If someone else that new what they were doing would take it over and actually put in a good game management program it could be a decent lease in about 5 to 6 years. There are several things that hurt the place. 1st and most important is the dumb--- that runs it, he will not let you shoot any 8pt bucks for culls. so because of that all he has is a bunch of 8's breeding all the does and the 8 pt is a dominant gene. 2nd, No shooting of does so the buck to doe ratio is probably 5 to if not more. 3rd, Anthrax has hit the ranch at least one time that I know of.


----------



## coogerpop (Sep 3, 2009)

chris1962 said:


> If someone else that new what they were doing would take it over and actually put in a good game management program it could be a decent lease in about 5 to 6 years. There are several things that hurt the place. 1st and most important is the dumb--- that runs it, he will not let you shoot any 8pt bucks for culls. so because of that all he has is a bunch of 8's breeding all the does and the 8 pt is a dominant gene. 2nd, No shooting of does so the buck to doe ratio is probably 5 to if not more. 3rd, Anthrax has hit the ranch at least one time that I know of.


If anthrax has been there , the spores are still there and are active . A game manager told me to watch out in the spring following a wet winter. The growing weeds and grass will bring up the anthrax spores.


----------



## sparrish8 (Jul 13, 2013)

I talked to the son a few weeks ago when they posted something on craigslist but we decided to buy property just north of there off 55 for reasons just like this, the thousands of acres sounds great but ill take my 70 and not have to worry about other idiots.

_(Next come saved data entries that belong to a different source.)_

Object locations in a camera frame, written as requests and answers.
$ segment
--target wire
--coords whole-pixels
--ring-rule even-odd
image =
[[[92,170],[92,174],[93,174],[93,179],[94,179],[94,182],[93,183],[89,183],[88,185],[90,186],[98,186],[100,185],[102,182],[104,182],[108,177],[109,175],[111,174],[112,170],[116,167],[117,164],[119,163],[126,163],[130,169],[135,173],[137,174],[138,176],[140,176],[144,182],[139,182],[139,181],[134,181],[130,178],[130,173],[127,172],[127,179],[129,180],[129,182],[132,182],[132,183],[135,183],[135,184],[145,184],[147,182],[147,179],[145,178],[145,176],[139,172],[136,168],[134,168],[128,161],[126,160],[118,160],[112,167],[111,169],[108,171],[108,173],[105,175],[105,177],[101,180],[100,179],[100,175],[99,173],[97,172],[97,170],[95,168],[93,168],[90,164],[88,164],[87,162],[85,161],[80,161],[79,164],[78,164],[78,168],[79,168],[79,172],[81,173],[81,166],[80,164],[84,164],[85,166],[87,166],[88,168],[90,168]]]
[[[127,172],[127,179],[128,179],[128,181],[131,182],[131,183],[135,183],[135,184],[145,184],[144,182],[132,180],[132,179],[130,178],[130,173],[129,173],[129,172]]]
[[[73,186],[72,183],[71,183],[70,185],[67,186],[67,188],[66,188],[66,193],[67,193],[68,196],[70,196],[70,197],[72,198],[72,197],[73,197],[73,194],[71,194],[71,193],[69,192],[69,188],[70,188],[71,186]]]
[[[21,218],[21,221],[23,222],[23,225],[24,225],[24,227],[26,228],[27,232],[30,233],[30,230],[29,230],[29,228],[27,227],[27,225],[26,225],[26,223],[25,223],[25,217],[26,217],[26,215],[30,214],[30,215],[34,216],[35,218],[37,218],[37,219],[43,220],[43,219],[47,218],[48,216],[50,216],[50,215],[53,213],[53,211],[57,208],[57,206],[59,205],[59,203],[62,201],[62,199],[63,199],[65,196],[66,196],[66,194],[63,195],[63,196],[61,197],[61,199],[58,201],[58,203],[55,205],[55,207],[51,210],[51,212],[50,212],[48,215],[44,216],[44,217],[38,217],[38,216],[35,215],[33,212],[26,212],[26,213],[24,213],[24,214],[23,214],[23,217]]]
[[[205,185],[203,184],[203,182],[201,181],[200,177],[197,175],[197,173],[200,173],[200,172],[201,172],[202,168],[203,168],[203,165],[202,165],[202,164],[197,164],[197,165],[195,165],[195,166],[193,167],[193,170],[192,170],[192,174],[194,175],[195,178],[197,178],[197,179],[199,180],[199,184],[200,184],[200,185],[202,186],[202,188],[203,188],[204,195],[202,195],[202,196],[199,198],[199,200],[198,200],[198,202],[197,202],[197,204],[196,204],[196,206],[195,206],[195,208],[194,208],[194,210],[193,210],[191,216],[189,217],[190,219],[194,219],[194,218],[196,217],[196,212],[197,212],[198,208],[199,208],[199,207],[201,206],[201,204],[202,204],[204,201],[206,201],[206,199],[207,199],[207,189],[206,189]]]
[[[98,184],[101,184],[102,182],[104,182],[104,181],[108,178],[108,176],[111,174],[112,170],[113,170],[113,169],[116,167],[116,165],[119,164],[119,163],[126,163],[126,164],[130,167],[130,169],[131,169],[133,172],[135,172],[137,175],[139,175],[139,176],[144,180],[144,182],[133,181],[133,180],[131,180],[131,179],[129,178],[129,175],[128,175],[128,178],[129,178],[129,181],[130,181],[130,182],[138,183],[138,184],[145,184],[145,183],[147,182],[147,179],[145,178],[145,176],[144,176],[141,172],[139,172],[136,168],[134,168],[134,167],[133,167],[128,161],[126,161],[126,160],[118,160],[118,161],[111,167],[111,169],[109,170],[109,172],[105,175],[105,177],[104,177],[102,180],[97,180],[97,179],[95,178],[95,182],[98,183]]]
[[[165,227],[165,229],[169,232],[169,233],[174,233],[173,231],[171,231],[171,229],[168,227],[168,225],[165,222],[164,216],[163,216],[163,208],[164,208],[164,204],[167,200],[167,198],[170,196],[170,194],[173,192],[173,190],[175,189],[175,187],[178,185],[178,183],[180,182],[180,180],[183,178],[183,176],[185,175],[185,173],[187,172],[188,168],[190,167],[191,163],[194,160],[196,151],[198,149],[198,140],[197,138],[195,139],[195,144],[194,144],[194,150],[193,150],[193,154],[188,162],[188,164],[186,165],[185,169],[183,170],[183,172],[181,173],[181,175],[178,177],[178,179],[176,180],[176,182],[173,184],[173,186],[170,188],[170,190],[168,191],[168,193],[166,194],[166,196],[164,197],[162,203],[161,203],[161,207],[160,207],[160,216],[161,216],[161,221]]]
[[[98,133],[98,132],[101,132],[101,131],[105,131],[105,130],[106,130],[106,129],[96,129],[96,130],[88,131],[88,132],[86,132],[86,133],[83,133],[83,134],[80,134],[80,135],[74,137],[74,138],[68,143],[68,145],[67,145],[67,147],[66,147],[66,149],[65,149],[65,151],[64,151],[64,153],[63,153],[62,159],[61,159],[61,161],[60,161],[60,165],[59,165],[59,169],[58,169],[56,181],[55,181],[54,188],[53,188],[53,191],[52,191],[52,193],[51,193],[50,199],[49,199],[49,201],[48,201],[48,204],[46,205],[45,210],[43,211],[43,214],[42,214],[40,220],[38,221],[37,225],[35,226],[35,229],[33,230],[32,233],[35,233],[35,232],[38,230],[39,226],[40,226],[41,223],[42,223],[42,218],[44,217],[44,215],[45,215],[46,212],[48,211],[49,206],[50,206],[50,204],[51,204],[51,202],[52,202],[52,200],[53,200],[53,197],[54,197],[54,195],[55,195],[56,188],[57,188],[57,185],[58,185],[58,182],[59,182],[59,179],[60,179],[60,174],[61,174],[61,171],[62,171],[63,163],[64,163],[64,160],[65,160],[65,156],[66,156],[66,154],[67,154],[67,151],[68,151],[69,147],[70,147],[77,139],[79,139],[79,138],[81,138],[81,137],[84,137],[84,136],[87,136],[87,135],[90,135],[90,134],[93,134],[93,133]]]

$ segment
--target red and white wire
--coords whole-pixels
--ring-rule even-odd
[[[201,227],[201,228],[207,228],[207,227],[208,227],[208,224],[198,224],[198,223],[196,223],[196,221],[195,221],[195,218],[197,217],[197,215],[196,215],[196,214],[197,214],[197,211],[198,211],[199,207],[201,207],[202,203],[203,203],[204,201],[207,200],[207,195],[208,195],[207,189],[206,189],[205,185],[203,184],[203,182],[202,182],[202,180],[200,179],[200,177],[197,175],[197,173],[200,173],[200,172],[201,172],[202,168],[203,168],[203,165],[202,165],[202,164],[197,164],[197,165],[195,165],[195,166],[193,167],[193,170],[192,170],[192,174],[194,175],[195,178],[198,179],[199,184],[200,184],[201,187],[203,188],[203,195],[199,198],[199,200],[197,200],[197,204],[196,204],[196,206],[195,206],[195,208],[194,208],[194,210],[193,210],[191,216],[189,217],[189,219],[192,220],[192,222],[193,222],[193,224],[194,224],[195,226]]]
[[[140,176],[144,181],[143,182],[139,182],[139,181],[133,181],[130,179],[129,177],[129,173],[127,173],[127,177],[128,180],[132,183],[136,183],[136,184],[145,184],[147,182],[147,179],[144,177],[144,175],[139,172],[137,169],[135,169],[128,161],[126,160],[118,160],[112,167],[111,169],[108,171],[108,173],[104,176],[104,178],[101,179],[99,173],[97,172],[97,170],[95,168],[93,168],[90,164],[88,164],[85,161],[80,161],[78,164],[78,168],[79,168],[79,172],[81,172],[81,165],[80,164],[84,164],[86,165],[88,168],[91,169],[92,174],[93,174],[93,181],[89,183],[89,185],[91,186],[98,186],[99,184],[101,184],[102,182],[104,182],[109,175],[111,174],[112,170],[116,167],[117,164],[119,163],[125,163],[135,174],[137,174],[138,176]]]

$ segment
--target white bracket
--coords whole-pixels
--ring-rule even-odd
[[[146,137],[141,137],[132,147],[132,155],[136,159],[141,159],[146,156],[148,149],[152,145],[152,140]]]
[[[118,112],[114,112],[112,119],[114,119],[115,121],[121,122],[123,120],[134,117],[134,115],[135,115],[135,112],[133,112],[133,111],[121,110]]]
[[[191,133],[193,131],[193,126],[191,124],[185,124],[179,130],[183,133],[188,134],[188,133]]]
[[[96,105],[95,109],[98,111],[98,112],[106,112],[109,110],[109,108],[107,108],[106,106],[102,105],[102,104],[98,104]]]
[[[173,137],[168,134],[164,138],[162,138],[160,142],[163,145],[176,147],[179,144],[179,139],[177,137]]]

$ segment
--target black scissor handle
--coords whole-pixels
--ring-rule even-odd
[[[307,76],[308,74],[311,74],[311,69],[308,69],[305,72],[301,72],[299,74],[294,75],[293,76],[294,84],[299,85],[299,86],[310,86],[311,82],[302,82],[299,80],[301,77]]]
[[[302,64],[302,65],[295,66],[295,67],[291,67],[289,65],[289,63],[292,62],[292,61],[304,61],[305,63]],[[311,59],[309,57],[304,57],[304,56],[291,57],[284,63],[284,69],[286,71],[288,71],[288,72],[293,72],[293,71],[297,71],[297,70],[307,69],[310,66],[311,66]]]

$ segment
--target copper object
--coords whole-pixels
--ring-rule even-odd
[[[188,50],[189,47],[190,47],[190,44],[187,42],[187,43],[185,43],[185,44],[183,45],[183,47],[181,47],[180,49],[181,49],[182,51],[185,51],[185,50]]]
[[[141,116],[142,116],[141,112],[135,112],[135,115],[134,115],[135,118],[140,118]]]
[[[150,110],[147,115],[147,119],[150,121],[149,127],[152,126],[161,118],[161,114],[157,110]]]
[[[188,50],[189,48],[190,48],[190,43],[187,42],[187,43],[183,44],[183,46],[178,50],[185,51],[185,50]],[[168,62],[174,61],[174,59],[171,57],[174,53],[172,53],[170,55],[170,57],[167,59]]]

Thanks for the heads up, i asked him why the other guys were leaving and he told me they kicked them off because they were driving around shooting at deer while other hunters were in there stands hunting and they run off all the deer.


----------



## chris1962 (Jan 28, 2015)

*deer lease*

He is a **** liar. Ask him to show records and pictures of deer shot in the last 5 years. Every year he has to get new hunters because they always leave because they find out he is a jerk. We new 2 weeks into the hunting season after seeing the quality of animals and his personality that we were getting off. We went the 3rd weekend of season and looked at another lease with 20,000 acres and got on there. I have been hunting South Texas and Mexico for over 25 years on some pretty good ranches and pass on hundreds of deer, I don't drive around chasing off deer. You need to read the Thread on Texasbowhunter and hear all the **** this guy has done. Getting your own place was a smart thing to do. Good Luck Hunting


----------



## chris1962 (Jan 28, 2015)

*deer lease*

Need to keep everyone notified of this place, Be careful out there.


----------



## steelshot2 (Feb 8, 2011)

*scam deer lease*

I went saw the place a few weeks ago my buddies nicknamed the camp trash can and nicknamed Wes ashtray. Got very bad feelings when I was there. we didnt even stay to look at lease. After meeting Wes and looked at the camp, we split . Wes couldnt answer the simplest Questions. Couldnt provide any real data, harvest books etc. But in the rules provided it tells a differnt story. Feel bad for the Son sounds like a good kid. I got ****** off looking around at the conditions of the wheel chair ramp,and camp etc. he claims he is very well to do, camp was built next to the dump. Thing was, Im on a very good deer lease near there. Wanted to help buddies out and maybe have some exotics. Truly sad the shape the place has become.


----------



## chris1962 (Jan 28, 2015)

*Deer lease*

I am glad you got the hell out of there and didn't fall for any of his ****. I just wish I had been that smart. I had a bad feeling to but just made the wrong decision. Ashtray is a very good name for him between the smoking and F bombs every other word. I found a really good lease about 15 or 20 miles from there myself on the other side of Brackettville on a 20,000 acre ranch ran by a stand up guy for the past 16 or so. I have saved that I know of about 5 guys that where going to get on Wes place. I was told yesterday that he filled all the spots. I feel sorry for those guys.


----------